Therefore, if the albatross descends directly downwind, the dynamic soaring force
vector will in effect also point downwind, thus providing thrust. This is consistent with
our earlier study herein of the effects of a changing headwind or tailwind, where we
showed that an increasing headwind or a decreasing tailwind yields increased airspeed
and thus increased flight kinetic energy.
Both the weight (W=mg) and dynamic soaring force (F=m du/dt) are seen to be
proportional to the mass (m) of the bird. Note in both cases the general form of Isaac
Newton's most famous law.
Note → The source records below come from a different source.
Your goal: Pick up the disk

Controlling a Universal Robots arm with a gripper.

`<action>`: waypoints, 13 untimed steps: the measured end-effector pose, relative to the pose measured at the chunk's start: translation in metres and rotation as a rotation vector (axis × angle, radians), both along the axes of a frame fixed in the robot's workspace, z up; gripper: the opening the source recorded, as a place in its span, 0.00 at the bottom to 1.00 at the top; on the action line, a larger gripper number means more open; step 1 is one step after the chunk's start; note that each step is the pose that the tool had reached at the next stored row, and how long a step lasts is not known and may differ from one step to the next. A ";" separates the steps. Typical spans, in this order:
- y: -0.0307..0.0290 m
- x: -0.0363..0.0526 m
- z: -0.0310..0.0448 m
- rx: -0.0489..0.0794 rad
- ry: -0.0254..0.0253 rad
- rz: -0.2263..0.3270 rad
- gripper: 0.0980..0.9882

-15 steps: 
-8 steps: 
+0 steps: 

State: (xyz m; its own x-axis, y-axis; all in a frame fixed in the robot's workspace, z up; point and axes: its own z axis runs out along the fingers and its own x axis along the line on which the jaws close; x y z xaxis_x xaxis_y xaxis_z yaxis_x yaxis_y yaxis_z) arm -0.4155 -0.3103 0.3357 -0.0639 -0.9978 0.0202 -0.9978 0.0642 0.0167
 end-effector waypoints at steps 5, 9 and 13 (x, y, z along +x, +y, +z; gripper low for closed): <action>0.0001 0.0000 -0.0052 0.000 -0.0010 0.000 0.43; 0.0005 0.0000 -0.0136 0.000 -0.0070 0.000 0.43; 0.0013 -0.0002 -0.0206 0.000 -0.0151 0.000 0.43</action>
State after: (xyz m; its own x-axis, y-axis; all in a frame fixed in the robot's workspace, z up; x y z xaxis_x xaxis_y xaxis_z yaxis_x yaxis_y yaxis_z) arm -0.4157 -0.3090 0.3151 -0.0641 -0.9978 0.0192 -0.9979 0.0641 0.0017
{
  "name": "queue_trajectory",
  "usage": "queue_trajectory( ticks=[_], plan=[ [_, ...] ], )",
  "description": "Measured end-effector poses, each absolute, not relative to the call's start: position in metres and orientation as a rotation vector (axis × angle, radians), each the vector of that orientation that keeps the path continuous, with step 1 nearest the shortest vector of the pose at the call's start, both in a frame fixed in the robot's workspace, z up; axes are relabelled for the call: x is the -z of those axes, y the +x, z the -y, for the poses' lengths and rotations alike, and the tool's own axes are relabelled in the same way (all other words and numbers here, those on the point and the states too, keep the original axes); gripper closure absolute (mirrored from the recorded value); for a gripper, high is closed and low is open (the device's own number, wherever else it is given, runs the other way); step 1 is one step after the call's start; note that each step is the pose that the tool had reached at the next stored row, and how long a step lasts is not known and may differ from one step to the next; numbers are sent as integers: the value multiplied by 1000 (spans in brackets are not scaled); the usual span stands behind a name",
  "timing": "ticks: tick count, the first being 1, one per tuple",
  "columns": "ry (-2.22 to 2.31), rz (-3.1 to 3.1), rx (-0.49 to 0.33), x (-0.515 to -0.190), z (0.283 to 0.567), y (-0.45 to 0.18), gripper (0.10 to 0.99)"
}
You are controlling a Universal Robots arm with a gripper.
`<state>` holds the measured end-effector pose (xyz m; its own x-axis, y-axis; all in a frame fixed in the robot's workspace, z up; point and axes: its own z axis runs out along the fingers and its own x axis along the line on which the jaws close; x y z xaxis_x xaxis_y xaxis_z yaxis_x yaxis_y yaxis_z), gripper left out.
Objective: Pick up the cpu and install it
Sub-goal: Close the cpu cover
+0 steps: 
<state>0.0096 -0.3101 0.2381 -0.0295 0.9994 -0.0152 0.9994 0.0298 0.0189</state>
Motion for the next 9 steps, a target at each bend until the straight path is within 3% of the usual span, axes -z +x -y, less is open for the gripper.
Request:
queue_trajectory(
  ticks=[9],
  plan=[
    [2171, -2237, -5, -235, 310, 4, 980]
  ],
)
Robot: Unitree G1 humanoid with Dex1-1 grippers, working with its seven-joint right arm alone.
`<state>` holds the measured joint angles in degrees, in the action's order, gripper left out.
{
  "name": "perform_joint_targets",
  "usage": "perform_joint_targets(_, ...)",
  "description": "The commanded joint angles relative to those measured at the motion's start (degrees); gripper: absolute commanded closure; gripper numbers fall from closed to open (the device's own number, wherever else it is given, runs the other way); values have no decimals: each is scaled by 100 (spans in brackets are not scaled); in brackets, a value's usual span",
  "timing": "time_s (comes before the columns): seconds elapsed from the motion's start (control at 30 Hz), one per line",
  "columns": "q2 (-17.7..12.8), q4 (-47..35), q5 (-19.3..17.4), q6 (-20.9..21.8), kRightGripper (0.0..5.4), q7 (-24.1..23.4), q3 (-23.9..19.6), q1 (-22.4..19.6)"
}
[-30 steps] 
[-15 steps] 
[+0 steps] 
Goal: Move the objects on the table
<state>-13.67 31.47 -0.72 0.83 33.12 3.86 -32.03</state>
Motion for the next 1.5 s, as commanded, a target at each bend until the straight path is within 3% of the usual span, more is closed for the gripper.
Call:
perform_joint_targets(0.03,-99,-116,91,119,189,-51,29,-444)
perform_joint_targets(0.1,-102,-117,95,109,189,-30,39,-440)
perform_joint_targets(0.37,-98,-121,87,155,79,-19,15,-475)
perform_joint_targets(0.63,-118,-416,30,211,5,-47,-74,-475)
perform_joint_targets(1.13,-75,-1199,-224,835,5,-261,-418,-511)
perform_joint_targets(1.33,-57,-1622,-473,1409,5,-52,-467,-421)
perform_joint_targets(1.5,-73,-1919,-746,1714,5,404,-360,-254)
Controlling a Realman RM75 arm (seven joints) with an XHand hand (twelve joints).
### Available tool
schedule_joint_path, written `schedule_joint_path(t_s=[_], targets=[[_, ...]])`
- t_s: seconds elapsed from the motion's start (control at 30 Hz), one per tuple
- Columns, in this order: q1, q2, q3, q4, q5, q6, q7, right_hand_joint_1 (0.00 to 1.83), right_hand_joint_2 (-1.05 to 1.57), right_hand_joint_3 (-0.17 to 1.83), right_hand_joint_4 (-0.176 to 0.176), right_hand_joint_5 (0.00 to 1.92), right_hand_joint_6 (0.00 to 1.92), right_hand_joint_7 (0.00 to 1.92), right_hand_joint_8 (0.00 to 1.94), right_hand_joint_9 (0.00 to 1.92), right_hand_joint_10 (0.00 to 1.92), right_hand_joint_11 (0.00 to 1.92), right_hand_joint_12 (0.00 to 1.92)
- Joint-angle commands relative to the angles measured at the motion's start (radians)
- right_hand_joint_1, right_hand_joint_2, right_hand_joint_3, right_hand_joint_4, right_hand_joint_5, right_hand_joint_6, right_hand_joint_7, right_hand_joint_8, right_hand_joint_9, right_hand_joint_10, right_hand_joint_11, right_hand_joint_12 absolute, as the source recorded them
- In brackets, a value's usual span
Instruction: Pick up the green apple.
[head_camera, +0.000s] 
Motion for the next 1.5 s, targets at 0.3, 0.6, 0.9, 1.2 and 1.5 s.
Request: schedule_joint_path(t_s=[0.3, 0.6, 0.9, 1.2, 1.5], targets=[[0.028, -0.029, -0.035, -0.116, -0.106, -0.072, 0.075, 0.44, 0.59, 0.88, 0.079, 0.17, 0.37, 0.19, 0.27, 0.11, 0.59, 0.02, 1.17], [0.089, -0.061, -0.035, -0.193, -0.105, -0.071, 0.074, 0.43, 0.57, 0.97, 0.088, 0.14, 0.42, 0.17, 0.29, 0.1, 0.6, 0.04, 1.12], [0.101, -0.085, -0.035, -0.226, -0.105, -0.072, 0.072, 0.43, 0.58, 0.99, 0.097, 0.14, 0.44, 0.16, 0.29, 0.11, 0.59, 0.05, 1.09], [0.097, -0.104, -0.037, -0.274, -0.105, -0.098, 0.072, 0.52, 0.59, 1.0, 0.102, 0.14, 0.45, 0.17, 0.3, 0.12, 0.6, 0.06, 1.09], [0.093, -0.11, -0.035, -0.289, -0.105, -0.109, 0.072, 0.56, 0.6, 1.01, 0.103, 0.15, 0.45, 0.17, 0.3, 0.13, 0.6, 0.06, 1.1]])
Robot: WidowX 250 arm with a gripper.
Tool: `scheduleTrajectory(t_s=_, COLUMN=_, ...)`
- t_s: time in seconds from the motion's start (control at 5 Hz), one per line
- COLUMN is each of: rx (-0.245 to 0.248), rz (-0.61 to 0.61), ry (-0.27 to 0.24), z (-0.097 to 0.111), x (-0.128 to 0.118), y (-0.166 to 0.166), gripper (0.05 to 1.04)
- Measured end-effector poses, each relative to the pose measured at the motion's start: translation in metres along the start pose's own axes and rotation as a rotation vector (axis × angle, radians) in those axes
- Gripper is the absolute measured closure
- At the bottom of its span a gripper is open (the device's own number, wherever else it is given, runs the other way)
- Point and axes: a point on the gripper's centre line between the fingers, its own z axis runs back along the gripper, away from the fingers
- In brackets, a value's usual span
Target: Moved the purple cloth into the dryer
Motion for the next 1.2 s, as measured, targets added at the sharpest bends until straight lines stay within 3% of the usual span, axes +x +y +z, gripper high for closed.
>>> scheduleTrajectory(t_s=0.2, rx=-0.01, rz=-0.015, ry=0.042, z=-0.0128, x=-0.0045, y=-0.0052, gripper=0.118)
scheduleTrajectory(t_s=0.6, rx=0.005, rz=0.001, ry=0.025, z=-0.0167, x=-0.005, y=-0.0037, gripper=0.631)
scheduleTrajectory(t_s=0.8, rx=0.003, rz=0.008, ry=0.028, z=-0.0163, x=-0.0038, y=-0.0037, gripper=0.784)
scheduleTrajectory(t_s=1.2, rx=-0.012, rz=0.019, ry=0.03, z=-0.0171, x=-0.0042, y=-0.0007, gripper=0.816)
But whereas the weight is proportional to the vertical
acceleration (g) due to gravity, representing the vertical gradient (g=de/dz) of potential
energy (e=gz), the dynamic soaring force is proportional to the horizontal acceleration
(du/dt), representing the rate of change of windspeed resulting from vertical motion at
velocity (dz/dt) in a locally-fixed vertical gradient (du/dz) of horizontal wind (u).
If the albatross climbs directly upwind at a very shallow flight-path angle, it will enjoy a
rate of change (dV/dt) of airspeed approaching (du/dt), whereby the dynamic soaring
thrust will approach (T = m dV/dt) and thus, for the stated special conditions, exhibit a
direct and perhaps more-easily-comprehended application of Newton's Law.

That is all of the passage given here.